> **TRY IT**:
In the entries below, find the lines that contain the word "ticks" and copy them.
[DATA EXCERPTS Boundary: Start]
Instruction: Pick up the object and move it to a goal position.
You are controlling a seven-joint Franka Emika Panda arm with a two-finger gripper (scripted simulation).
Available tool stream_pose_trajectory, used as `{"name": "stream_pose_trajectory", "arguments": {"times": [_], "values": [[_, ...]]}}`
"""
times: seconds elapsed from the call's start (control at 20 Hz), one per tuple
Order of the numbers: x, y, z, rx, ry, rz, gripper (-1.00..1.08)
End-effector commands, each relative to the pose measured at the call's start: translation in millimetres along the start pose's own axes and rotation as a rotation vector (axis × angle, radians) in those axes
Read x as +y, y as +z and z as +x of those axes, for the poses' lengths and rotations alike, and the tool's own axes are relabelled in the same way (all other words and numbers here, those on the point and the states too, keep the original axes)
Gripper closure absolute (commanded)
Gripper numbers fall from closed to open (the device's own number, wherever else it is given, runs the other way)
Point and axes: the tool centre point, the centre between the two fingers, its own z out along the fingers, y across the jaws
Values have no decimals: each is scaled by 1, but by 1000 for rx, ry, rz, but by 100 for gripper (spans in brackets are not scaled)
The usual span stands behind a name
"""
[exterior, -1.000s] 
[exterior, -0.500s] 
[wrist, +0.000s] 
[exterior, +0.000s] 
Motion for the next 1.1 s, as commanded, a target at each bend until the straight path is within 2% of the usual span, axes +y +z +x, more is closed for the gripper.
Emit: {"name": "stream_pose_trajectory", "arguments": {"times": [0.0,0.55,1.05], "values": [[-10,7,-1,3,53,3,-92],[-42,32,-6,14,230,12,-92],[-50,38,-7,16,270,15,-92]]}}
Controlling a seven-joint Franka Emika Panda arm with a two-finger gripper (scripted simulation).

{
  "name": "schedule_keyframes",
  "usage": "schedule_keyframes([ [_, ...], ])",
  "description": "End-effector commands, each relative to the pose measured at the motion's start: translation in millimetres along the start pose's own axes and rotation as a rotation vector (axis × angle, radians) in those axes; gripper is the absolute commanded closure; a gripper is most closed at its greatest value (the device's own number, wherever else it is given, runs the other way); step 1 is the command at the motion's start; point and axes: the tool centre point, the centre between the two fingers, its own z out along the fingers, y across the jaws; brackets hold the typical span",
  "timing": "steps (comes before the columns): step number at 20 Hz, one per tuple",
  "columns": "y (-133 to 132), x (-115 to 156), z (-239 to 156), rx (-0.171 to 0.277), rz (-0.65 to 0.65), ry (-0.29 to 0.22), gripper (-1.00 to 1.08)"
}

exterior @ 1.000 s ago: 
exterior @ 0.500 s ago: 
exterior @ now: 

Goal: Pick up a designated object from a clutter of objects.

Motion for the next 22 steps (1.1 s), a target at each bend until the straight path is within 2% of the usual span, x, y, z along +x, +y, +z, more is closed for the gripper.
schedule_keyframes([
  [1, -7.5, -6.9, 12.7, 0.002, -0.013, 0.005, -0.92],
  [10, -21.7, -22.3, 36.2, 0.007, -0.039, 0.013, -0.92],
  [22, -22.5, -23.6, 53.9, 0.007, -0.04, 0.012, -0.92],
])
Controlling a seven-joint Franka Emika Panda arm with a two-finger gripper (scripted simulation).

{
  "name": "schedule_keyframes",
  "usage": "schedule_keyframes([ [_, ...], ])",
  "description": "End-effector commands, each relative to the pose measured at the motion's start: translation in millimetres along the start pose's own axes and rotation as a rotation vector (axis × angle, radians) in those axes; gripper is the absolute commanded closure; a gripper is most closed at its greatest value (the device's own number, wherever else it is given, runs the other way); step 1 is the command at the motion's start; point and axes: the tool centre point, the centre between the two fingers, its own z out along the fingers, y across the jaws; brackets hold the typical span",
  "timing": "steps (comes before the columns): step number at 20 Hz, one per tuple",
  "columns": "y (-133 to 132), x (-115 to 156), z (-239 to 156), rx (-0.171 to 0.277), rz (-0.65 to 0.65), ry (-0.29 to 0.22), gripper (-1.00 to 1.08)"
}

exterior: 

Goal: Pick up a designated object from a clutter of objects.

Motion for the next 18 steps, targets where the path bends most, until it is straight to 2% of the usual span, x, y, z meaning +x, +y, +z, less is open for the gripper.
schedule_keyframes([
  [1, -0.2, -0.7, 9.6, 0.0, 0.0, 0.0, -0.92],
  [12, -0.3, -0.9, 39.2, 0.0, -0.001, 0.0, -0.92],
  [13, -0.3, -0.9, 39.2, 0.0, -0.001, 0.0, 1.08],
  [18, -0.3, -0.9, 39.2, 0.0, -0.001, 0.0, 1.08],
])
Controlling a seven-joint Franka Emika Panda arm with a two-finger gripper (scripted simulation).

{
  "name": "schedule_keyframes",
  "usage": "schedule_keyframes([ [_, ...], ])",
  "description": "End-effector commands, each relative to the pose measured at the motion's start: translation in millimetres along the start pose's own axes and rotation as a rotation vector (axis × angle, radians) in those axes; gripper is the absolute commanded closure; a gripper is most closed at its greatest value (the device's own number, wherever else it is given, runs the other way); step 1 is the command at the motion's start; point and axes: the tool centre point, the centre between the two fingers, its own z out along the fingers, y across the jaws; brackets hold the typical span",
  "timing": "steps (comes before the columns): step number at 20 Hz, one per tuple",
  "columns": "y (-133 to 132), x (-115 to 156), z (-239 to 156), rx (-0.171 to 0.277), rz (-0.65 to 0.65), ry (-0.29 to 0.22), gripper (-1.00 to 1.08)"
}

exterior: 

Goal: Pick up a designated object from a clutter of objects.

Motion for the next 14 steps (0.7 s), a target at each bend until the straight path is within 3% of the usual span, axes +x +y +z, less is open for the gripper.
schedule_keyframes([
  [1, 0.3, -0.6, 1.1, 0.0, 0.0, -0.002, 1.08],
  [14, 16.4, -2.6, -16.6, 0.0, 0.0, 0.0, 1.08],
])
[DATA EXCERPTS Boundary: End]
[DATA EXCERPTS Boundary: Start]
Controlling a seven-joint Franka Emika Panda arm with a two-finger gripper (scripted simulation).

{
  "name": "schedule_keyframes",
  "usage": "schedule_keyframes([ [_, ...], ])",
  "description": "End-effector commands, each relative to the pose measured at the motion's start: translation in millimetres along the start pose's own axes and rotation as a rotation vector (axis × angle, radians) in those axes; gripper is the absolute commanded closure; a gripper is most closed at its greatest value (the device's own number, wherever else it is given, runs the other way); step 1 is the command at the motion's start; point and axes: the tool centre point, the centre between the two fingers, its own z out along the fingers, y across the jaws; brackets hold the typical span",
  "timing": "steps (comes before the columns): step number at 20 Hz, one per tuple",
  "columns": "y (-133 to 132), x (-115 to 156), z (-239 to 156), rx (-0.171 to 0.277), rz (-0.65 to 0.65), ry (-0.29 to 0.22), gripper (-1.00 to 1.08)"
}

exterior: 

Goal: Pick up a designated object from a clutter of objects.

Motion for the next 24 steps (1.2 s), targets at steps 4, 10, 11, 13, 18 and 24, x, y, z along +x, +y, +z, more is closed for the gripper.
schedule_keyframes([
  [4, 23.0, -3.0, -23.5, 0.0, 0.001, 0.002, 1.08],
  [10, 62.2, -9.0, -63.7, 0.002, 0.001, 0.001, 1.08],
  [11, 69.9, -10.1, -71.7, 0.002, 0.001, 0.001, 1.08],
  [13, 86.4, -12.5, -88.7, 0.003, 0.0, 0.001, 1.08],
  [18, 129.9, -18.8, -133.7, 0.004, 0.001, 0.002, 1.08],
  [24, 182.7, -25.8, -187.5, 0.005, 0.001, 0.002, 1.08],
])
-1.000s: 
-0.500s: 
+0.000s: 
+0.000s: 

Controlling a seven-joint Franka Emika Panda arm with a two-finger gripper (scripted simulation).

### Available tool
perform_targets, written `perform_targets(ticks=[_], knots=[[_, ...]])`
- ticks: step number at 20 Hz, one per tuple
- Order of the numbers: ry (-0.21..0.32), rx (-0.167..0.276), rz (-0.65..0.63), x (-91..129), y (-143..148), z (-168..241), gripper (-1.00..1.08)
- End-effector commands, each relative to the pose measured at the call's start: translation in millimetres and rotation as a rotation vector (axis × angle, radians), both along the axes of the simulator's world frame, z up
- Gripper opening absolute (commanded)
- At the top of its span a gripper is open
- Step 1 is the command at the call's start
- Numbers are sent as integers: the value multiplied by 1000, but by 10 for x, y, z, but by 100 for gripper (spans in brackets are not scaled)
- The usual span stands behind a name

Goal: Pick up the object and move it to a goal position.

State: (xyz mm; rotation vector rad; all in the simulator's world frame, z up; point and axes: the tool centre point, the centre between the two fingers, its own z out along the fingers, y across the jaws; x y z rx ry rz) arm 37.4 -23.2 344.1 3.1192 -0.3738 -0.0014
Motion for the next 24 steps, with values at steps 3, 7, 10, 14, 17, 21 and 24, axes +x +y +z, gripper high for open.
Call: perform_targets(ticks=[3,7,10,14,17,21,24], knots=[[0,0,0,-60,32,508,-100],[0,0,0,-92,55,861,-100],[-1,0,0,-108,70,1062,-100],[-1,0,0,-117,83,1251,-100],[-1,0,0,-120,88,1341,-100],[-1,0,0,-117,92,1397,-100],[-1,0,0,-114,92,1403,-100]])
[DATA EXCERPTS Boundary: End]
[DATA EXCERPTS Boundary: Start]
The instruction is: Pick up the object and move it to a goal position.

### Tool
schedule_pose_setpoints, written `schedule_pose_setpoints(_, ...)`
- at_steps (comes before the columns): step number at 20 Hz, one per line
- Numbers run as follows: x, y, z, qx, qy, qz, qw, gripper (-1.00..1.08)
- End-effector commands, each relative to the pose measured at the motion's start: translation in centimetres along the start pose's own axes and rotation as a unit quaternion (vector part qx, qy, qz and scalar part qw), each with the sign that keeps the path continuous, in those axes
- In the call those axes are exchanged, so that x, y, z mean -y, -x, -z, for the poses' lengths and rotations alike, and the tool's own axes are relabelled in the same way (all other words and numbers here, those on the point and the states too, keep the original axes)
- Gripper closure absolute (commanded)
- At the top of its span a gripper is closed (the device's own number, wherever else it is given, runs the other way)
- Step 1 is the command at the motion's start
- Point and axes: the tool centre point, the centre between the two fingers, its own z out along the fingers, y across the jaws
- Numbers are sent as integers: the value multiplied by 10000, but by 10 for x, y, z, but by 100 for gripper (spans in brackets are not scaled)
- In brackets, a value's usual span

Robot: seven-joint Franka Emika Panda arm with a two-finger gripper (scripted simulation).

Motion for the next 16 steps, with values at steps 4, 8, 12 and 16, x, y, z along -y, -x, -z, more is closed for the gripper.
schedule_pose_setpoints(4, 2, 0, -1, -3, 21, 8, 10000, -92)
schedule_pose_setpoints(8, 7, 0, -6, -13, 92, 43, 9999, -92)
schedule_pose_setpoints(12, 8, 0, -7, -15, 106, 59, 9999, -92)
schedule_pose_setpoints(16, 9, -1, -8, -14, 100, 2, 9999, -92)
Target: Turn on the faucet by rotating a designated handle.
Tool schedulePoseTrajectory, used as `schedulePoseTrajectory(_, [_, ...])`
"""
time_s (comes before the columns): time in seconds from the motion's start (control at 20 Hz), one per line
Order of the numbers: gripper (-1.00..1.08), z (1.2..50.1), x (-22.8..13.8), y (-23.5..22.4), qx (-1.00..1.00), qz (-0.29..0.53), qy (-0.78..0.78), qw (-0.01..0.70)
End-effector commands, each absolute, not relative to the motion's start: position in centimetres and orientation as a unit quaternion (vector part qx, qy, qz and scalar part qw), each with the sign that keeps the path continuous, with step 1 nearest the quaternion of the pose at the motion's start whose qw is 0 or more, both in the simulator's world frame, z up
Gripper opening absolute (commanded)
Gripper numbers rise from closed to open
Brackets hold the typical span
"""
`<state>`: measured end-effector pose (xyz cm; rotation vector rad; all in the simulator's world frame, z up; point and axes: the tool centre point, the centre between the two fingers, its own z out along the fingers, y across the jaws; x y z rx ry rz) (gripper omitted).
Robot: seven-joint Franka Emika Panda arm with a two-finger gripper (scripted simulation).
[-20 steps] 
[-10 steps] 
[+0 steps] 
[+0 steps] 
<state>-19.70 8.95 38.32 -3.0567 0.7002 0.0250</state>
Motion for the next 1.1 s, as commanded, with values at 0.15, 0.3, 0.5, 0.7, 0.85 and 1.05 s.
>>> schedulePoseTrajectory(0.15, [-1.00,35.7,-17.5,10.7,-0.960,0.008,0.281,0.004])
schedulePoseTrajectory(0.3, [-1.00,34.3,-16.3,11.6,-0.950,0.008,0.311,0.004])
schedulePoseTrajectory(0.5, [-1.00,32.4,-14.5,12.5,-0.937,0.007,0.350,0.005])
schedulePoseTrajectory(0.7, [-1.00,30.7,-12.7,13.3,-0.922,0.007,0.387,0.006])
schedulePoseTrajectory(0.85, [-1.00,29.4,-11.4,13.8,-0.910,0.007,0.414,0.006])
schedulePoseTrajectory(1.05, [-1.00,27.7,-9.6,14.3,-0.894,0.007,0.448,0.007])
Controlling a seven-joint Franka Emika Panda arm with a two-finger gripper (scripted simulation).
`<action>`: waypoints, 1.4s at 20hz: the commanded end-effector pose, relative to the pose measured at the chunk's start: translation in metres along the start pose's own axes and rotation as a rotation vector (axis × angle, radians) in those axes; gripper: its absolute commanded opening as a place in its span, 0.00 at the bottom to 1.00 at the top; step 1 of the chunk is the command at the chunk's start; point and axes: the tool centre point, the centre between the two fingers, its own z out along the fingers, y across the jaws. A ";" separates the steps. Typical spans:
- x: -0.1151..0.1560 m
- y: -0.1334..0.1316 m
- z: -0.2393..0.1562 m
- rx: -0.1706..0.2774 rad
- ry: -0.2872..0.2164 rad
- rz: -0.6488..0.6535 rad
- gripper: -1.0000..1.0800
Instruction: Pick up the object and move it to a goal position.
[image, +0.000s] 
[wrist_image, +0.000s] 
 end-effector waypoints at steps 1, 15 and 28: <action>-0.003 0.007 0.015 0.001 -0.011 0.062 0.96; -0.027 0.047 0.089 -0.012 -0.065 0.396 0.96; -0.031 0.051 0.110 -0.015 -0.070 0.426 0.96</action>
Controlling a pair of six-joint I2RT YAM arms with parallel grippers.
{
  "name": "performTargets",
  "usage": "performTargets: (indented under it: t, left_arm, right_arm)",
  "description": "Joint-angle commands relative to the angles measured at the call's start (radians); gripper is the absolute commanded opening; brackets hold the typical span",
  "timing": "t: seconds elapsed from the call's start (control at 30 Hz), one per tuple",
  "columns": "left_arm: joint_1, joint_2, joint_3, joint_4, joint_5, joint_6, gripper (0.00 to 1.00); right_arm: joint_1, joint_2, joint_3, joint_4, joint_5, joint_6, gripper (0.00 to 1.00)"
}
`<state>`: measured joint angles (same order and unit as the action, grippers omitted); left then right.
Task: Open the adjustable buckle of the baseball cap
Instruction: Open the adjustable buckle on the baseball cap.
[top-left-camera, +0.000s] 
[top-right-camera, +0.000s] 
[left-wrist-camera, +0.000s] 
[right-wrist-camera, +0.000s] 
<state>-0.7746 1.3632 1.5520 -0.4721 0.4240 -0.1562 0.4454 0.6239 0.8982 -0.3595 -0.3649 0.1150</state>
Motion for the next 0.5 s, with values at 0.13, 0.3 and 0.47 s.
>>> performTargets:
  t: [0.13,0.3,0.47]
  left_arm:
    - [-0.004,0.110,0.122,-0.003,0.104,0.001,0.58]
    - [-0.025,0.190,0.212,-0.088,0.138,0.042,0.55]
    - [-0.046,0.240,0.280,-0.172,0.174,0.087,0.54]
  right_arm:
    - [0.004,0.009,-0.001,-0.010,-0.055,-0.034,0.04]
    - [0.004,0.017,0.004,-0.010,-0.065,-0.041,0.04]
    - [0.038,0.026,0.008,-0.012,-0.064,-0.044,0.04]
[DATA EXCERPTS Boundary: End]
> **SOLUTION TO THE EXERCISE**:
perform_targets, written `perform_targets(ticks=[_], knots=[[_, ...]])`
- ticks: step number at 20 Hz, one per tuple
Call: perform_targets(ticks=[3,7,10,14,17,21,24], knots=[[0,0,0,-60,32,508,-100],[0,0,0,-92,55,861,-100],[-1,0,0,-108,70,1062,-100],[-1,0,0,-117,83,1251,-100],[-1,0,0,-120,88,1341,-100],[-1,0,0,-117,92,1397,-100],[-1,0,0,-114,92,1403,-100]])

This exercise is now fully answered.